A least cost transition to the future network through optimised demand management and planning (259)
Apart from optimisation techniques involved in solving load flow equations, and the occasional optimal placement of distribution line regulators, modern optimisation techniques are rarely used in distribution planning. This may have been appropriate in the past when networks were simpler, but in the modern and emerging power system uncertainties are multiplying. These uncertainties consist in varying uptake scenarios of photovoltaics, electric vehicles and customer based battery systems, and also in variations of demand management uptake rates, project execution timing and fundamental economic activity – to name a few. These complexities compound to ensure that it is very likely, given finite planning time and resources, that optimum least cost solutions and work plans are not discovered.

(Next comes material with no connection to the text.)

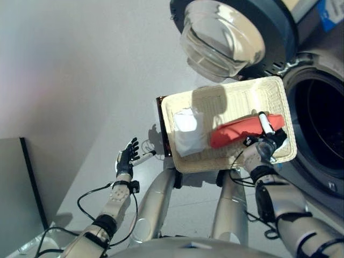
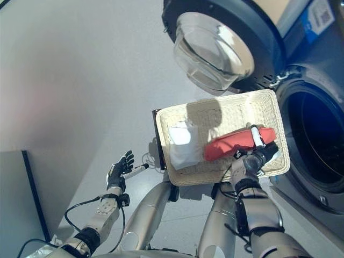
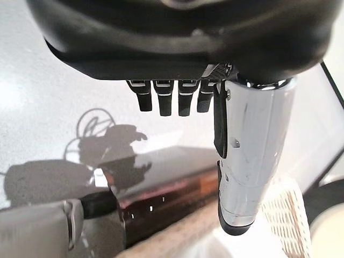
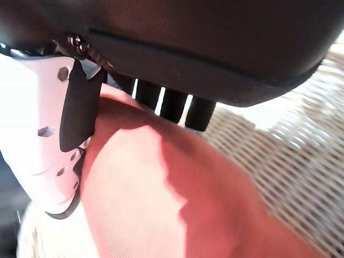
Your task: Pick up the clothes and place them into the washing machine
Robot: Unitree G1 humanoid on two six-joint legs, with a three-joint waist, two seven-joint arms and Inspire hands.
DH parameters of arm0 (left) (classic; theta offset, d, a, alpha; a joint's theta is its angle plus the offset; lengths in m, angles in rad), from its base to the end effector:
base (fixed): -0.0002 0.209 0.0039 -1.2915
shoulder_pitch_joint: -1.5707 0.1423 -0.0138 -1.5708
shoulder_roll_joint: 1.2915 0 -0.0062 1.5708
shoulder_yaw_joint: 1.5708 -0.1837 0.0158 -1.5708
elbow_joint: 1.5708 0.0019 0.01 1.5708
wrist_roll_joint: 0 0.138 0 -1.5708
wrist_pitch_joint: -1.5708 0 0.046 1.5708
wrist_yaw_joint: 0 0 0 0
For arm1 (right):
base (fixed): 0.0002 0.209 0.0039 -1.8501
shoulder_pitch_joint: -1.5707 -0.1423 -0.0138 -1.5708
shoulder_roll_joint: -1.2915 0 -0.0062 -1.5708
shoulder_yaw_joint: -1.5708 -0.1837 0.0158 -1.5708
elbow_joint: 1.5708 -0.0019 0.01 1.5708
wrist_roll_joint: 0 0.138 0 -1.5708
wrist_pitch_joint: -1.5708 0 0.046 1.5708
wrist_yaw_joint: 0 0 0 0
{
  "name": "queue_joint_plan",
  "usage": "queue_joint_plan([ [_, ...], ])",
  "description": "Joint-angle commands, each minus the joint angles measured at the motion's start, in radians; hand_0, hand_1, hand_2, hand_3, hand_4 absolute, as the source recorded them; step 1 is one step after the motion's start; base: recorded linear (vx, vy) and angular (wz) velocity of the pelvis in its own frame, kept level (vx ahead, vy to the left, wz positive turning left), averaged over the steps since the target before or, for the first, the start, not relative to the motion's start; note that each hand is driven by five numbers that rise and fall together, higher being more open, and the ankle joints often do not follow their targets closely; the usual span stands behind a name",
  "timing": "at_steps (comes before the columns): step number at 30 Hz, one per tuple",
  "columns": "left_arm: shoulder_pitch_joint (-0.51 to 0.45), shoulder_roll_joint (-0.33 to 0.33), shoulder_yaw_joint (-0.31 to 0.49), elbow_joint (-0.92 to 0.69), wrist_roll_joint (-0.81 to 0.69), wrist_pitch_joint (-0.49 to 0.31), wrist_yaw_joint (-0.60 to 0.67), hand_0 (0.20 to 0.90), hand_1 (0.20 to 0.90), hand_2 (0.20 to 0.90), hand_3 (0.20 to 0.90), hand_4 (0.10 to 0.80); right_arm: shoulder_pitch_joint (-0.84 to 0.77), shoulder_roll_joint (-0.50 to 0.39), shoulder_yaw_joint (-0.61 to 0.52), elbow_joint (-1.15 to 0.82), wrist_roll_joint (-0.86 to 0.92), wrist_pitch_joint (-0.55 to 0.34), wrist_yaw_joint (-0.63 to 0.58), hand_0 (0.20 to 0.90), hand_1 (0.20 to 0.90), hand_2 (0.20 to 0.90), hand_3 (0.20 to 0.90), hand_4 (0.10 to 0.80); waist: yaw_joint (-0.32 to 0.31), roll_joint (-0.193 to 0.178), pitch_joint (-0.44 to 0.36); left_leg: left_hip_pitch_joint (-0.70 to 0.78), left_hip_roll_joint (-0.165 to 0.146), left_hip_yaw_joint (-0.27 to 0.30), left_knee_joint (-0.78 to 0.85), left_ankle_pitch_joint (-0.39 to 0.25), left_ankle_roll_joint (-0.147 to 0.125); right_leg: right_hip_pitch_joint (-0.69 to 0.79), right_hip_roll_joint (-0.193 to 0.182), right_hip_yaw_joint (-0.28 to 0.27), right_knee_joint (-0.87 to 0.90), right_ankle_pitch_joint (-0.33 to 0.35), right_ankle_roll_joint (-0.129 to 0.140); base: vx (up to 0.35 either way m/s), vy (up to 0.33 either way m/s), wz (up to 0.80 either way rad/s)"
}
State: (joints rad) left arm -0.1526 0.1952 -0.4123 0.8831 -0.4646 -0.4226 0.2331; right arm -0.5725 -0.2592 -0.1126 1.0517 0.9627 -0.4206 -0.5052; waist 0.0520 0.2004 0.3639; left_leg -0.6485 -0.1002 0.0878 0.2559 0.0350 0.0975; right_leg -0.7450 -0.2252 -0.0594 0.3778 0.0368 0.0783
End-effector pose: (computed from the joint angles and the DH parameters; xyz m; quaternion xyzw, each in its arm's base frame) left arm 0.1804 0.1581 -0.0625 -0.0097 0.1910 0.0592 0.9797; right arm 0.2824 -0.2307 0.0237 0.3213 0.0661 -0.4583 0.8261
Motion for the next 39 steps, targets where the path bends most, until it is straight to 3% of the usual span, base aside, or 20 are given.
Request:
queue_joint_plan([
  [1,0.033,-0.012,0.012,0.037,-0.071,-0.037,-0.02,0.9,0.9,0.9,0.9,0.8,0.087,0.012,-0.043,-0.197,0.141,-0.155,0.093,0.2,0.2,0.2,0.2,0.3,0.008,0.032,-0.033,-0.004,0.005,-0.029,-0.019,-0.02,-0.104,0.048,0.047,-0.026,-0.025,-0.038,-0.028,0.024,0.018,-0.2],
  [9,0.052,-0.038,0.001,0.067,-0.104,-0.048,-0.076,0.9,0.9,0.9,0.9,0.8,0.043,0.008,-0.172,-0.276,0.276,-0.252,0.204,0.2,0.2,0.2,0.2,0.3,-0.006,0.094,-0.057,0.052,-0.006,-0.021,-0.049,-0.02,-0.103,0.083,0.048,0.002,-0.037,-0.048,-0.027,0.025,0.026,-0.12],
  [20,0.065,-0.035,-0.031,0.069,-0.094,-0.053,-0.103,0.9,0.9,0.9,0.9,0.8,-0.202,-0.199,-0.225,-0.263,0.278,-0.288,0.182,0.2,0.2,0.2,0.2,0.3,0.005,0.182,-0.09,0.069,-0.007,0.028,-0.06,-0.025,-0.099,0.058,0.059,0.059,-0.025,-0.045,-0.022,0.003,0.032,-0.16],
  [29,0.083,-0.014,-0.035,0.048,-0.081,-0.053,-0.104,0.9,0.9,0.9,0.9,0.8,-0.338,-0.343,-0.199,-0.287,0.2,-0.315,0.102,0.2,0.2,0.2,0.2,0.3,0.013,0.226,-0.129,0.085,-0.009,0.034,-0.068,-0.028,-0.104,0.053,0.062,0.079,-0.011,-0.056,-0.02,0.01,-0.007,-0.12],
  [31,0.091,-0.006,-0.044,0.056,-0.075,-0.049,-0.097,0.9,0.9,0.9,0.9,0.8,-0.389,-0.391,-0.199,-0.274,0.148,-0.333,0.012,0.2,0.2,0.2,0.2,0.3,0.012,0.244,-0.14,0.09,-0.014,0.034,-0.073,-0.027,-0.106,0.052,0.063,0.081,-0.006,-0.061,-0.021,0.0,0.0,0.0],
  [39,0.097,-0.02,-0.065,0.061,-0.078,-0.046,-0.08,0.9,0.9,0.9,0.9,0.8,-0.421,-0.408,-0.206,-0.341,0.001,-0.323,-0.148,0.2,0.2,0.2,0.2,0.3,-0.001,0.292,-0.137,0.072,-0.021,0.056,-0.061,-0.033,-0.101,0.008,0.063,0.11,0.028,-0.066,-0.023,-0.006,0.01,-0.05],
])
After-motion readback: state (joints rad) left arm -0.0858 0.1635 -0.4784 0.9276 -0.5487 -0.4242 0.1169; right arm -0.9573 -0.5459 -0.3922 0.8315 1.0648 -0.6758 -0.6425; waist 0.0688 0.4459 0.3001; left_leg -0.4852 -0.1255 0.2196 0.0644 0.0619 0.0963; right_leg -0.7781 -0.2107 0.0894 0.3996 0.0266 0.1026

This paper will demonstrate a new methodology for optimised planning to solve this problem. It will first present a recently created optimised demand management program called Optimised Incremental Pricing (OIP)1 which is currently being implemented within Energy Queensland. This example is a specific case of a more generalised optimisation solution which will be outlined and demonstrated. This solution will consist of a risk-optimisation approach, where solutions, constraints, loads / generation and consequences are all represented stochastically. In other words, these fundamental quantities will be represented as random variables rather than singular projected values which don’t describe inherent uncertainty.

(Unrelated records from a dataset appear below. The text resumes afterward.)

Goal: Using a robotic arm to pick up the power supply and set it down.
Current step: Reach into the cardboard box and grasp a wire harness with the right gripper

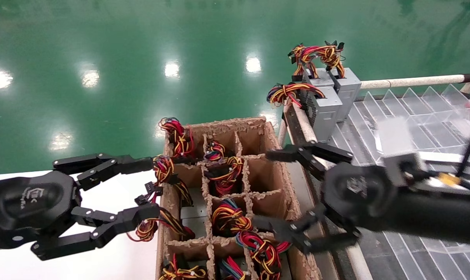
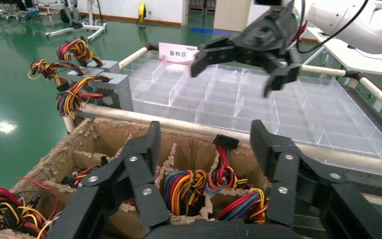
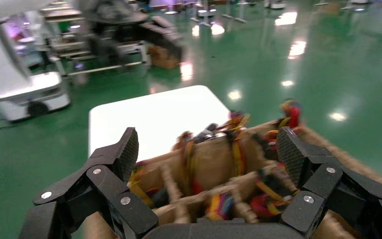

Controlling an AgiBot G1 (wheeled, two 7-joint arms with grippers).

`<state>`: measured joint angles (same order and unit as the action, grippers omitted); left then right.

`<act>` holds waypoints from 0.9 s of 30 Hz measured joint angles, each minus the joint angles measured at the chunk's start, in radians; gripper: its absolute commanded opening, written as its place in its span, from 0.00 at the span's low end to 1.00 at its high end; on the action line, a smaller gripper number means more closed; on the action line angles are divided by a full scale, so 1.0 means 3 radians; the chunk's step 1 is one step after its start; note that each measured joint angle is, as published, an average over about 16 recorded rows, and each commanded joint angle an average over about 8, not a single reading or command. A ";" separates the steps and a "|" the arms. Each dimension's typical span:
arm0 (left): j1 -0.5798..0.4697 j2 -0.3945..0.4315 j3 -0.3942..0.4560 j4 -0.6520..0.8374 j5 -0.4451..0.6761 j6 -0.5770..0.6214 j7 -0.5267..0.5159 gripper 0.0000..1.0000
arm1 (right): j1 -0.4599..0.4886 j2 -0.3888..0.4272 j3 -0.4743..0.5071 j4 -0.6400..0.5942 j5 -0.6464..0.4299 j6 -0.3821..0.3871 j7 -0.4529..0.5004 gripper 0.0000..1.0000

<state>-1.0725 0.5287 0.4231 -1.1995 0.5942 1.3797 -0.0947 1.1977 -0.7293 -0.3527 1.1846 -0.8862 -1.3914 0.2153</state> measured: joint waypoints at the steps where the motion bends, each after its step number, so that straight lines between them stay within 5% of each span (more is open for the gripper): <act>1: 0.0000 0.0000 0.0000 0.0000 0.0000 0.0000 0.0000 0.00 | 0.0038 -0.0045 -0.0016 -0.0042 -0.0031 0.0030 0.0003 1.00; 9: 0.0000 0.0000 0.0000 0.0000 0.0000 0.0000 0.0000 0.00 | 0.0415 -0.0535 -0.0173 -0.0596 -0.0287 0.0252 -0.0052 1.00; 24: 0.0000 0.0000 0.0000 0.0000 0.0000 0.0000 0.0000 0.00 | 0.1090 -0.1657 -0.0478 -0.2283 -0.0704 0.0567 -0.0540 1.00; 27: 0.0000 0.0000 0.0000 0.0000 0.0000 0.0000 0.0000 0.00 | 0.1173 -0.1826 -0.0516 -0.2558 -0.0747 0.0651 -0.0638 0.87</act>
<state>-1.0725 0.5287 0.4231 -1.1995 0.5942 1.3797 -0.0947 1.5494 -1.2772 -0.5074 0.4172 -1.1102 -1.1961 0.0239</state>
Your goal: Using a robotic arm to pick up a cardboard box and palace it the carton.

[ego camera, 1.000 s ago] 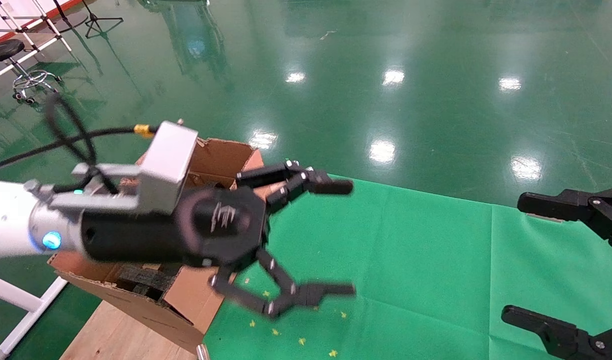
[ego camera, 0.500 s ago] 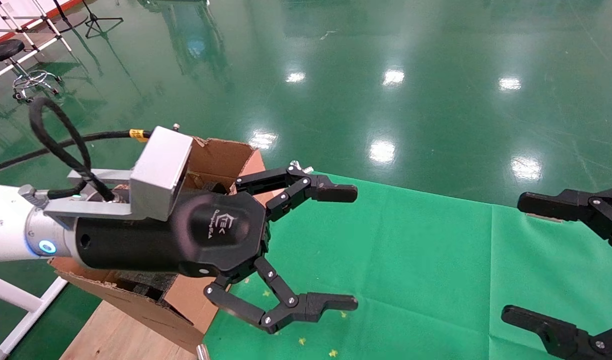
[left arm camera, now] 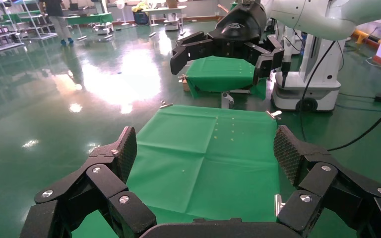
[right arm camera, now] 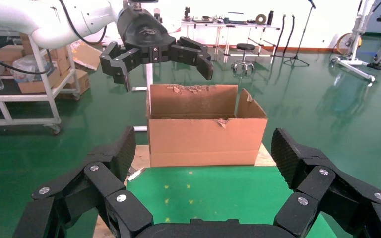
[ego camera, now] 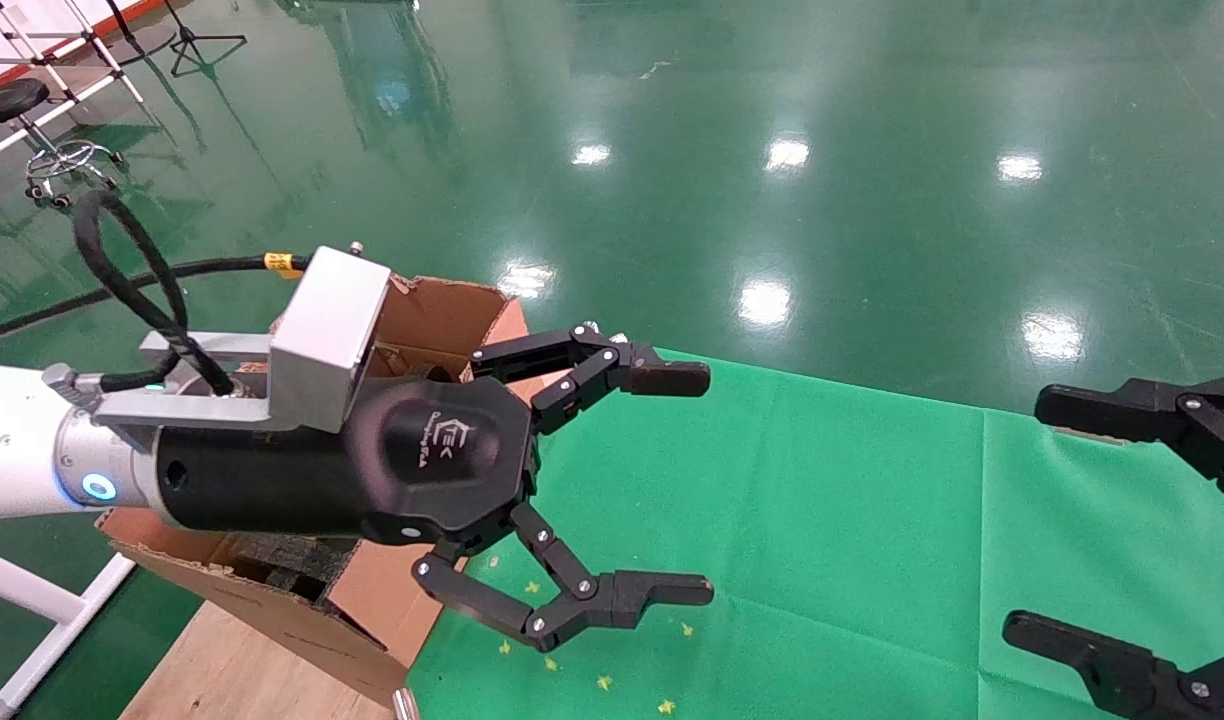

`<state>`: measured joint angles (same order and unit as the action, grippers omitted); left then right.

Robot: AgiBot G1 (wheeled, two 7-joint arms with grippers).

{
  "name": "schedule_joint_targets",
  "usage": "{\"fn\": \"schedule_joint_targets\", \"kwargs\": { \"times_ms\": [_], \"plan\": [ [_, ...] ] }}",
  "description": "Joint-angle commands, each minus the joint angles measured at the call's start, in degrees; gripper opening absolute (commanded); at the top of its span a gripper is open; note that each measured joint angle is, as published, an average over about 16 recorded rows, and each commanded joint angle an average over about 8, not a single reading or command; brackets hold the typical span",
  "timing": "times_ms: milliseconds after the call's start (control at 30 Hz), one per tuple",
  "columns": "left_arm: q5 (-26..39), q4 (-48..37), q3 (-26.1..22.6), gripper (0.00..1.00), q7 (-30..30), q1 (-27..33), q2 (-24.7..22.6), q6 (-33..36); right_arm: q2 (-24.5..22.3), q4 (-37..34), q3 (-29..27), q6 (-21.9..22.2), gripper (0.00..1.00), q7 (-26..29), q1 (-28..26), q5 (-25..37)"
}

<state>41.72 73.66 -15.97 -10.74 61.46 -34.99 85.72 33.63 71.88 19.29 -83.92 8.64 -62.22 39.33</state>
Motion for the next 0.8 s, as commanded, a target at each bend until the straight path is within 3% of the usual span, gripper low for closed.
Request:
{"fn": "schedule_joint_targets", "kwargs": {
  "times_ms": [33,800],
  "plan": [
    [0.1,-0.1,0.0,1.0,0.0,0.1,0.0,0.0,0.0,0.0,0.0,0.0,1.0,0.0,0.0,0.0],
    [0.3,-0.3,-0.1,1.0,0.0,0.2,0.0,-0.1,0.0,0.0,0.0,0.0,1.0,0.0,0.0,0.0]
  ]
}}
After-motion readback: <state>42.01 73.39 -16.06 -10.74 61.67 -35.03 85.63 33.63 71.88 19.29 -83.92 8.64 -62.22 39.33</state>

Using Monte Carlo analysis, these variables will be balanced and optimised to determine the least risk (and therefore least cost) solution program over all possible future histories, therefore discovering the most robust solutions in the presence of risk and uncertainty. This system will also enable the balancing between high certainty traditional augmentation and less certain customer partnered solutions (i.e. demand management initiatives).
- A. Thomas, "Optimal incremental pricing methodology for valuing demand management incentives," 2016 Australasian Universities Power Engineering Conference (AUPEC), Brisbane, QLD, 2016, pp. 1-6.